Em abril, a Procuradoria arquivou uma das partes do caso, desfazendo uma acusação por "obstrução da investigação" após o computador que Dávalos usava em seu trabalho na casa de governo ter sido formatado, supostamente para esconder provas, depois do escândalo que também atingiu a sua esposa, Natalia Compagnon.

Após essa diligência, a defesa de Dávalos pediu o arquivamento do caso, que foi negado nesta quarta-feira.

Uma das procuradoras do caso Marcia Allendes explicou à imprensa que ainda há "diversas diligências pendentes" que impedem o arquivamento da investigação.

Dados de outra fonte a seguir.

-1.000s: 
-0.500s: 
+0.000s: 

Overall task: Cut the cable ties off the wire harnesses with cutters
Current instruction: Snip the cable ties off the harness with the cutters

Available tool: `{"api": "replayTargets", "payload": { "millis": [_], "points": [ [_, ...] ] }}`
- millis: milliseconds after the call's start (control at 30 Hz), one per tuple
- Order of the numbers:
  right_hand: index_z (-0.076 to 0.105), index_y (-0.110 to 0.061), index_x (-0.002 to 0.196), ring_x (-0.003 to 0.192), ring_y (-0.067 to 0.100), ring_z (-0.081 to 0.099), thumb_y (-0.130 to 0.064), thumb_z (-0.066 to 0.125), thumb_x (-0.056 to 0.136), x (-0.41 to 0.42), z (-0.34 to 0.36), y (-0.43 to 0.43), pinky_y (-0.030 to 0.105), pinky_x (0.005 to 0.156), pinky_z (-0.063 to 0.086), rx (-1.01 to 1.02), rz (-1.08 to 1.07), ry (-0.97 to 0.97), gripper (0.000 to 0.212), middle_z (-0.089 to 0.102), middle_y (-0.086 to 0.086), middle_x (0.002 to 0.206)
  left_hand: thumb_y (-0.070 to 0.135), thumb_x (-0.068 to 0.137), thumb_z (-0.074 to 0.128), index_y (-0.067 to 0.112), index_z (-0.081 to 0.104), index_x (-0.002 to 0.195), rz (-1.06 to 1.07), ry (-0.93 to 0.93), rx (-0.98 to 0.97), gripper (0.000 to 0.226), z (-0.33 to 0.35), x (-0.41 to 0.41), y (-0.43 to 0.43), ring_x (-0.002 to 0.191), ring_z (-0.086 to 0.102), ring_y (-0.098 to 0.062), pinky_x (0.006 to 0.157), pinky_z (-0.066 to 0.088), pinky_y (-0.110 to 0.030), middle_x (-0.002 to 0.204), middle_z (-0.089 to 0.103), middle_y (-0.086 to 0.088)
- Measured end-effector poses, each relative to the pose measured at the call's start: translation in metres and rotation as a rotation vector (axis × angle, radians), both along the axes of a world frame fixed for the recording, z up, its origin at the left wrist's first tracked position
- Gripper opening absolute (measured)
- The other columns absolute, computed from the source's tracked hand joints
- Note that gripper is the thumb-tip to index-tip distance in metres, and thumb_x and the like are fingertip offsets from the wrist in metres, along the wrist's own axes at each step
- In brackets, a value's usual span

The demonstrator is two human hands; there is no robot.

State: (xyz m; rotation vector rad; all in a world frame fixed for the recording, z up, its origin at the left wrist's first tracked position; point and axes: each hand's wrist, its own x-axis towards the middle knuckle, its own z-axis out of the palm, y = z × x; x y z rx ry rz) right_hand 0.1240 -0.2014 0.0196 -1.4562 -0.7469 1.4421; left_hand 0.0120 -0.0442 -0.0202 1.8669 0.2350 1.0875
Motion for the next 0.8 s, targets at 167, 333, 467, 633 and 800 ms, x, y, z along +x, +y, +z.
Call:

"Não há nenhum antecedente nem suspeita de que Dávalos tenha tido alguma conduta que possa ser reprovável" nos crimes atribuídos neste caso, disse o seu advogado de defesa, Alvaro Morales.

Natalia Compagnon foi denunciada por evasão de impostos e também é investigada por possível tráfico de influência e propina.

"Esperamos demonstrar que sou completamente inocente e que esse foi um processo muito mais midiático do que judicial", assinalou Compagnon em 22 de junho, quando foi autorizado pela Justiça a viajar de férias com a família para os Estados Unidos.